> [TASK DESCRIPTION]
Which of the lines below hold the word "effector"? Pull each of them out.

> [DATASET CONTENT]
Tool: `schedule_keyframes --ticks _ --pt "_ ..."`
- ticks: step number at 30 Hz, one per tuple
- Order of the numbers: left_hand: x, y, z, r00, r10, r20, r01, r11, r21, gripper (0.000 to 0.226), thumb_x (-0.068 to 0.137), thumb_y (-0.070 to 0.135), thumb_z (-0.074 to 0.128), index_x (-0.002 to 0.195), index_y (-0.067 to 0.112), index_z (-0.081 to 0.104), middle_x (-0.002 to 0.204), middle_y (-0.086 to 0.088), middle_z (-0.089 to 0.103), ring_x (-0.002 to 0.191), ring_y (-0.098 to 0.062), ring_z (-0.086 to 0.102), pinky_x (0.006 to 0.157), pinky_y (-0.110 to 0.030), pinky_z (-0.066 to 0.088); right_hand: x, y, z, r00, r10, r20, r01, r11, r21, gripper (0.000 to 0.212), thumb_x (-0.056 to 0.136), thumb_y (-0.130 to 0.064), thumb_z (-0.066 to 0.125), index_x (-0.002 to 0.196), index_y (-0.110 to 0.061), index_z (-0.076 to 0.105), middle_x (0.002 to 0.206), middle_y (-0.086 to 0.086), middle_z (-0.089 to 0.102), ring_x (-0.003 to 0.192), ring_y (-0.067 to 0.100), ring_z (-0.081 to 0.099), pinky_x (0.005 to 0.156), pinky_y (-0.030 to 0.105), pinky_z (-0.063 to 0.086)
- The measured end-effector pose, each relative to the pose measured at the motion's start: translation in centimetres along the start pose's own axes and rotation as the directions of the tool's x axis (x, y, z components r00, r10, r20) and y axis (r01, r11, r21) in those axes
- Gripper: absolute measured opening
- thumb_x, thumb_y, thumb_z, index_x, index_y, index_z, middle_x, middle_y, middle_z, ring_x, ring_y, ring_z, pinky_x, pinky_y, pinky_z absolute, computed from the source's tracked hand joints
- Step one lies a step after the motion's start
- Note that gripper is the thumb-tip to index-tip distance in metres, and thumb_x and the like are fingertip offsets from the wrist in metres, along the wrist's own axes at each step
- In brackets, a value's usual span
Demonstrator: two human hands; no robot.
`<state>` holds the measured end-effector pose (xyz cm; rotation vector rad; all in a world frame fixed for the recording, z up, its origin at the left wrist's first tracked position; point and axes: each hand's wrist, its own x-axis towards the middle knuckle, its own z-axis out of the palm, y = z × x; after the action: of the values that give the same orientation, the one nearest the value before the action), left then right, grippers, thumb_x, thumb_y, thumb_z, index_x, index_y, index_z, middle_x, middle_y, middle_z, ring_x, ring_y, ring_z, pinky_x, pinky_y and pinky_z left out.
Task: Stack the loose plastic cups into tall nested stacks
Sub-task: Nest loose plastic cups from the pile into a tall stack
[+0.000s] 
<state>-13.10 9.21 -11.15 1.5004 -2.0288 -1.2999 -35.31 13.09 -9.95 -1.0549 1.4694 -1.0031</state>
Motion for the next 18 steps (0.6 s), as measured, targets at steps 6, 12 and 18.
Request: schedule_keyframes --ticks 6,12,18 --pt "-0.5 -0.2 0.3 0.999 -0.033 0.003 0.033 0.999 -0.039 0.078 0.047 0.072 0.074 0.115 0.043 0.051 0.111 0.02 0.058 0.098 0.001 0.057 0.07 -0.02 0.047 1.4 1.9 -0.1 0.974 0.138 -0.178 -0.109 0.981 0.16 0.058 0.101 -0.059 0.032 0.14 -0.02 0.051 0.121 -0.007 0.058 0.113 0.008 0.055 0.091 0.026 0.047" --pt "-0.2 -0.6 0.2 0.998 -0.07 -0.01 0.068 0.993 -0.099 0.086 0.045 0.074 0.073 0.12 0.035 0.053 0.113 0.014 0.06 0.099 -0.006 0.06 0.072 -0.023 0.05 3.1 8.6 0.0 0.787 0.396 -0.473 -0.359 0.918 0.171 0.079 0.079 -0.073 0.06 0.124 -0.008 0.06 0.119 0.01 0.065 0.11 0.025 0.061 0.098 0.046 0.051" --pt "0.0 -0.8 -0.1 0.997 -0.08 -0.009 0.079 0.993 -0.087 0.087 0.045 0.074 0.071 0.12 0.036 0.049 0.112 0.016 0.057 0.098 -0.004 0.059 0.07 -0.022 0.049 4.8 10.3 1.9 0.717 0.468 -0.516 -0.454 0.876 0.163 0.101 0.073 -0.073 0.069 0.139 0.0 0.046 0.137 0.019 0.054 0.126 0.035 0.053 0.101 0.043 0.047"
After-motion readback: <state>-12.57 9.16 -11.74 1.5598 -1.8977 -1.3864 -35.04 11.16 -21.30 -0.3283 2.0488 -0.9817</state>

> [EXERCISE ANSWER]
- The measured end-effector pose, each relative to the pose measured at the motion's start: translation in centimetres along the start pose's own axes and rotation as the directions of the tool's x axis (x, y, z components r00, r10, r20) and y axis (r01, r11, r21) in those axes
`<state>` holds the measured end-effector pose (xyz cm; rotation vector rad; all in a world frame fixed for the recording, z up, its origin at the left wrist's first tracked position; point and axes: each hand's wrist, its own x-axis towards the middle knuckle, its own z-axis out of the palm, y = z × x; after the action: of the values that give the same orientation, the one nearest the value before the action), left then right, grippers, thumb_x, thumb_y, thumb_z, index_x, index_y, index_z, middle_x, middle_y, middle_z, ring_x, ring_y, ring_z, pinky_x, pinky_y and pinky_z left out.

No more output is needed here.